Confirmaron la prisión preventiva de un olavarriense acusado de integrar una red de venta de droga al menudeo
Por la redacción de En Línea Noticias
La Cámara de Apelación y Garantías en lo Penal de Azul confirmó la prisión preventiva dictada por el Juzgado de Garantías N° 2 de Olavarría en el marco de una investigación por comercialización y tenencia de estupefacientes con fines de venta en la que están imputadas dos mujeres (madre-hija) y un hombre.

Precisamente a este último le confirmaron la prisión preventiva y lo identificaron en el expediente como Maximiliano José Izarriaga.
La resolución se vincula con una causa que, según la pesquisa judicial, investiga una presunta estructura dedicada al narcomenudeo en Olavarría y que ya había derivado en distintos procedimientos y allanamientos realizados en la ciudad.
El fallo de Cámara rechazó el recurso presentado por la defensa particular del imputado, que había cuestionado la existencia de riesgos procesales suficientes para sostener la medida de coerción.
Entre otros argumentos, la defensa sostuvo que el acusado ya se encontraba detenido en otra causa, que poseía domicilio fijo y que había cumplido sin inconvenientes anteriores medidas de arresto domiciliario.
Sin embargo, los jueces de la Cámara entendieron que seguían vigentes los riesgos de fuga y confirmaron la prisión preventiva. “La gravedad de los delitos imputados como el monto de pena en expectativa constituyen parámetros válidos (…) como para presumir la concurrencia de un peligro procesal de elusión del proceso”, sostuvo en su voto el juez Gustavo Agustín Echevarría.
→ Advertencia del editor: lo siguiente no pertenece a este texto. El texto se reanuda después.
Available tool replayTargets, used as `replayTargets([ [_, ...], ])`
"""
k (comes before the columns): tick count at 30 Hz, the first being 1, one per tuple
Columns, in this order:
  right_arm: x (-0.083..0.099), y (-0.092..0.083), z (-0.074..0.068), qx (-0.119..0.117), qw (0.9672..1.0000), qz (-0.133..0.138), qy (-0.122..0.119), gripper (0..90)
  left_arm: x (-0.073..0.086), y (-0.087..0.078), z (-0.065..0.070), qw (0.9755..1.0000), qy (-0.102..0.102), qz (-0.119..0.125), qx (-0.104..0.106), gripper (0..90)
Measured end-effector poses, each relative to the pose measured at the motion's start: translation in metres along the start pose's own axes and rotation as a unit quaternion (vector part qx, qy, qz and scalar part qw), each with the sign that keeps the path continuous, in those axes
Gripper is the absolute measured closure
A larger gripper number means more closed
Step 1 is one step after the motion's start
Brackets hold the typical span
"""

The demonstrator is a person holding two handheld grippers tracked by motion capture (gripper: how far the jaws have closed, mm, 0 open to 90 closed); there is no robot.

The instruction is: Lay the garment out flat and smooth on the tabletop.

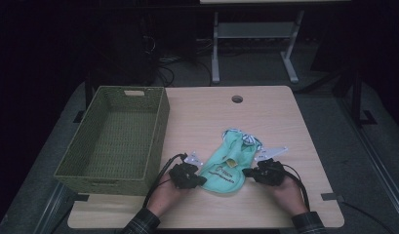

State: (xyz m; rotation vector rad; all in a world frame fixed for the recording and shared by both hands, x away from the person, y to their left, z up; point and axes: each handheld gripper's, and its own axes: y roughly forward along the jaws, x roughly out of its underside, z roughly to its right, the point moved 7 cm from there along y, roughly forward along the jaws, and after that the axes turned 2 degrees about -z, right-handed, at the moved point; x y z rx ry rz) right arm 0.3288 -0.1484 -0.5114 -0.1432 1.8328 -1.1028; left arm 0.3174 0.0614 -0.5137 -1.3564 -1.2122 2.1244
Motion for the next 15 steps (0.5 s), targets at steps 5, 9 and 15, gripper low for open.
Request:
replayTargets([
  [5,-0.005,0.006,-0.015,-0.01,0.9998,0.013,-0.012,89.9,0.0,0.0,-0.001,1.0,0.004,-0.003,0.0,89.6],
  [9,0.001,0.014,-0.021,-0.01,0.9996,-0.013,-0.022,90.0,0.0,0.0,0.0,1.0,0.0,0.0,0.0,89.6],
  [15,0.013,0.003,-0.024,0.004,0.9997,-0.02,-0.017,89.9,0.0,0.0,0.001,1.0,0.001,-0.001,-0.006,89.6],
])
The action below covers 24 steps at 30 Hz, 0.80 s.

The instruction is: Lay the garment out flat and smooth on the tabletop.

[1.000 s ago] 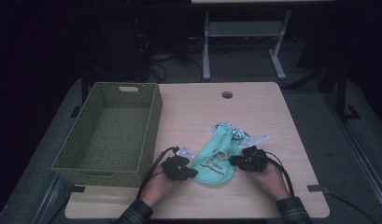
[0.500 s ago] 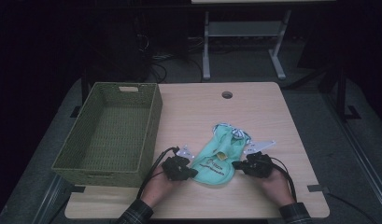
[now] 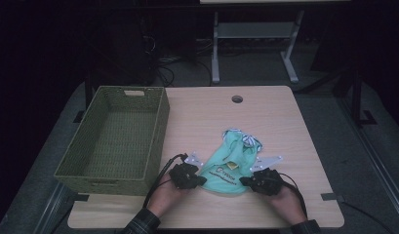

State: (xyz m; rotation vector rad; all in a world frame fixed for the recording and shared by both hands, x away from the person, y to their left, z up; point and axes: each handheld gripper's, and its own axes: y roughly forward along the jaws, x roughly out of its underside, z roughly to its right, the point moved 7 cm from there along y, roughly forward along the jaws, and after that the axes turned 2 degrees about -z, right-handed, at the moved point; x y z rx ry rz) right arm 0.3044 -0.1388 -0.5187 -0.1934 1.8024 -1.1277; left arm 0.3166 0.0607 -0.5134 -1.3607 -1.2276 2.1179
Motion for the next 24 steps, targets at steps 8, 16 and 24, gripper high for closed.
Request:
replayTargets([
  [8,0.005,-0.004,-0.001,-0.002,1.0,0.006,0.002,89.0,-0.007,-0.005,0.002,1.0,0.001,-0.006,0.007,77.2],
  [16,0.005,-0.004,-0.001,-0.008,0.9999,0.007,-0.004,85.2,-0.047,-0.009,-0.014,0.9992,0.008,0.033,-0.021,70.1],
  [24,0.005,-0.004,-0.002,-0.012,0.9999,0.008,-0.005,84.2,-0.086,0.018,-0.036,0.998,0.028,0.035,-0.045,70.1],
])
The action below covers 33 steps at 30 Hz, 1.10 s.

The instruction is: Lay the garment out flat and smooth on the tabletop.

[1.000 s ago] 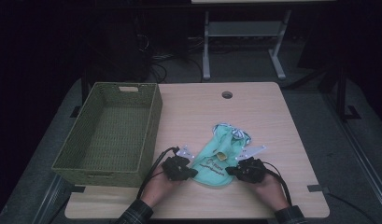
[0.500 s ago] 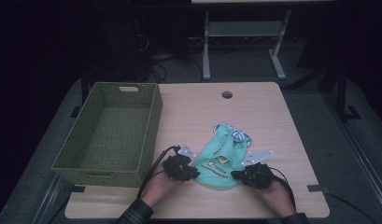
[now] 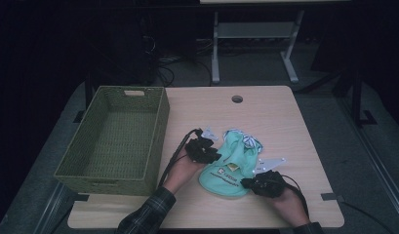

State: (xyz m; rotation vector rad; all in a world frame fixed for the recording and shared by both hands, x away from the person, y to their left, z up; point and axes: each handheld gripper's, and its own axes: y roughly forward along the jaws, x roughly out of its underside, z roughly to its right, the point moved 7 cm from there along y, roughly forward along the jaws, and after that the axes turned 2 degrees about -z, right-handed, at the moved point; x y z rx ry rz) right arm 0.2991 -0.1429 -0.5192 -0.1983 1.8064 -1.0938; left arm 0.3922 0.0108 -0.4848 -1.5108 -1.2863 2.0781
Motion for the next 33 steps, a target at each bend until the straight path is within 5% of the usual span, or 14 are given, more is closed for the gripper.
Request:
replayTargets([
  [11,0.0,0.0,-0.001,0.004,1.0,-0.003,-0.008,84.1,0.001,0.036,0.001,0.9995,0.002,-0.03,0.001,75.7],
  [16,0.0,0.0,-0.001,0.004,1.0,-0.004,-0.005,84.2,0.0,0.037,0.002,0.9994,0.01,-0.034,-0.008,87.9],
  [24,0.0,0.0,-0.001,0.004,1.0,-0.003,-0.003,84.5,-0.005,0.022,-0.003,0.9999,0.0,-0.009,-0.006,88.5],
  [33,0.0,-0.001,-0.001,0.009,0.9999,-0.004,-0.003,85.0,-0.001,0.013,-0.016,0.9998,-0.017,-0.008,-0.011,88.7],
])
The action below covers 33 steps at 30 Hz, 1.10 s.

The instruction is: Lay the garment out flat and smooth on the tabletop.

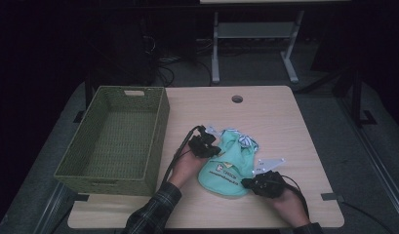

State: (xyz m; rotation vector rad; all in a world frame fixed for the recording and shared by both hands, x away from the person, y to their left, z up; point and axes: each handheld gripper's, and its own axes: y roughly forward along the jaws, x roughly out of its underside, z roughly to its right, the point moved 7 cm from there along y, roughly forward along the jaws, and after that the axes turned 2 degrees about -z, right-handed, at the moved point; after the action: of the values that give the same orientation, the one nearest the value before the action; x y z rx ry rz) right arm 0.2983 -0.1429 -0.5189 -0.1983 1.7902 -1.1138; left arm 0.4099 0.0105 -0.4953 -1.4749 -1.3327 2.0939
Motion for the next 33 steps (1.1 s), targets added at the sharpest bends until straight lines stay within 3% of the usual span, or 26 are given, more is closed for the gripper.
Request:
replayTargets([
  [9,0.0,0.0,-0.001,0.003,1.0,-0.004,0.001,85.2,-0.001,-0.004,-0.001,0.9999,0.007,0.007,-0.009,88.6],
  [16,0.0,-0.001,-0.001,0.004,1.0,-0.005,0.002,85.2,0.002,-0.007,-0.006,0.9999,-0.003,0.002,-0.015,89.8],
  [20,0.0,-0.001,-0.001,0.004,1.0,-0.005,0.003,85.2,0.002,-0.009,-0.005,0.9998,-0.015,0.01,-0.002,89.7],
  [21,0.0,-0.001,-0.001,0.004,1.0,-0.005,0.003,85.2,0.002,-0.009,-0.005,0.9998,-0.018,0.012,0.002,86.6],
  [22,0.0,-0.001,-0.001,0.004,1.0,-0.005,0.003,85.2,0.001,-0.008,-0.003,0.9994,-0.029,0.017,0.009,77.6],
  [25,0.0,-0.001,-0.001,0.003,1.0,-0.005,0.004,85.2,0.003,-0.004,-0.001,0.9997,-0.02,0.005,0.01,77.7],
  [30,0.0,-0.001,-0.001,0.005,1.0,-0.005,0.001,85.2,0.009,0.008,-0.002,0.9995,-0.028,-0.01,0.013,78.1],
  [33,0.0,-0.001,0.0,0.005,1.0,-0.006,0.001,85.2,0.013,0.011,-0.003,0.9994,-0.019,-0.027,0.007,89.6],
])
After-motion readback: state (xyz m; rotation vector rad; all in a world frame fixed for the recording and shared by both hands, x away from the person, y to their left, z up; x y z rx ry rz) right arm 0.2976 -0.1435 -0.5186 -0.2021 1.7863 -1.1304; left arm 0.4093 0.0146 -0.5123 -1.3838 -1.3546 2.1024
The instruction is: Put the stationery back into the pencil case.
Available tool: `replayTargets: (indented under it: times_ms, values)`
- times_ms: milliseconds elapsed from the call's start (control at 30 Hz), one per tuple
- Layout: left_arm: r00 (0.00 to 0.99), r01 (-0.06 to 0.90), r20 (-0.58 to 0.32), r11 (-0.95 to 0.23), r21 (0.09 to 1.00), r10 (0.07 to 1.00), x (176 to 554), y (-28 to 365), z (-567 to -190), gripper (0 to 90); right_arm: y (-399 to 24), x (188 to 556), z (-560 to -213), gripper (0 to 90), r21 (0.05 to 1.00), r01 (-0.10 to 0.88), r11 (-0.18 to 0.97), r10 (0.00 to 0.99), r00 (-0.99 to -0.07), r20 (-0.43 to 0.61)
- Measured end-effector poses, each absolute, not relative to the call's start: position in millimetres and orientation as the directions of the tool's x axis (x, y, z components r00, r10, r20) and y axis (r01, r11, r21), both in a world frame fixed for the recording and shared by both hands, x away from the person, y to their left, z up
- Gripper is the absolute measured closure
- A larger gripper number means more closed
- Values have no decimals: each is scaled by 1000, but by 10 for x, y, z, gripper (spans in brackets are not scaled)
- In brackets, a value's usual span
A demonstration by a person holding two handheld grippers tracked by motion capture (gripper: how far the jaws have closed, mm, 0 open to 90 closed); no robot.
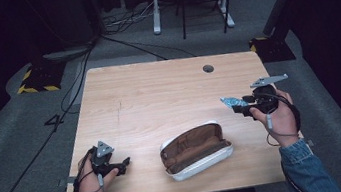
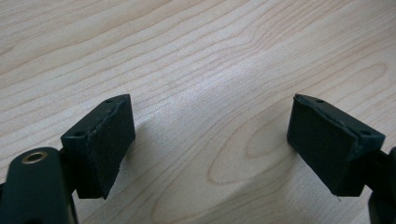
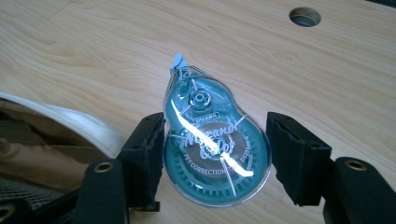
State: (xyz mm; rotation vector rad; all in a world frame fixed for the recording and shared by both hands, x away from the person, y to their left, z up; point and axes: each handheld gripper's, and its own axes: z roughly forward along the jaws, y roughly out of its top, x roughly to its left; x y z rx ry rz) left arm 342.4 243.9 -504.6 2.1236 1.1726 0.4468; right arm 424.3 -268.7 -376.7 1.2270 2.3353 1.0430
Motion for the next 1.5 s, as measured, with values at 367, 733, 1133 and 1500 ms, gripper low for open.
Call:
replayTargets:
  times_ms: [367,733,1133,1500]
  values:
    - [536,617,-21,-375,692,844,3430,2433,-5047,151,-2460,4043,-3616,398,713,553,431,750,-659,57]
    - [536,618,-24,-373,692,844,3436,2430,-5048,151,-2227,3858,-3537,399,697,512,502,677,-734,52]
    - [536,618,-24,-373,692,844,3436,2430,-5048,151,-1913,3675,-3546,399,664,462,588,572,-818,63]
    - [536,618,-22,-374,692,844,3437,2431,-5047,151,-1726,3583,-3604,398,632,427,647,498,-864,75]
La resolución remarcó que el delito atribuido prevé una escala penal elevada y que la situación procesal del imputado no encuadra dentro de los supuestos excarcelatorios contemplados en el Código Procesal Penal bonaerense.
Además, la Cámara ponderó elementos incorporados en la investigación, entre ellos la presunta participación coordinada de varias personas y el secuestro de más de treinta gramos de cocaína. “No puedo pasar por alto, que quien nos ocupa posee otra causa en trámite por el mismo delito (…) en la que se hallaba cumpliendo una medida de coerción morigerada al momento en que los hechos aquí imputados se habrían desarrollado”, señaló Echevarría.
Para el magistrado, esa circunstancia, sumada a antecedentes condenatorios computables, permite presumir que el acusado podría incumplir eventuales condiciones judiciales en caso de recuperar la libertad.
En otro tramo del fallo, el juez sostuvo que la expectativa de una pena de efectivo cumplimiento puede funcionar como incentivo para intentar eludir el accionar judicial. “La posibilidad de un encierro prolongado tiende a funcionar como un condicionamiento psicológico que determina al ser humano (…) a tratar de evitarlo por todos los medios”, expresó.
La Cámara también descartó el argumento defensista referido al comportamiento procesal previo del imputado. “Ahora es dable presumir qué diferente ha de ser su actitud cuando por el avance de la investigación y de la prueba de cargo, se lo priva de su libertad”, indicó el magistrado en la resolución.
Finalmente, los jueces consideraron que la prisión preventiva mantiene proporcionalidad respecto del tiempo de detención ya cumplido y resolvieron confirmar íntegramente la medida dispuesta en primera instancia.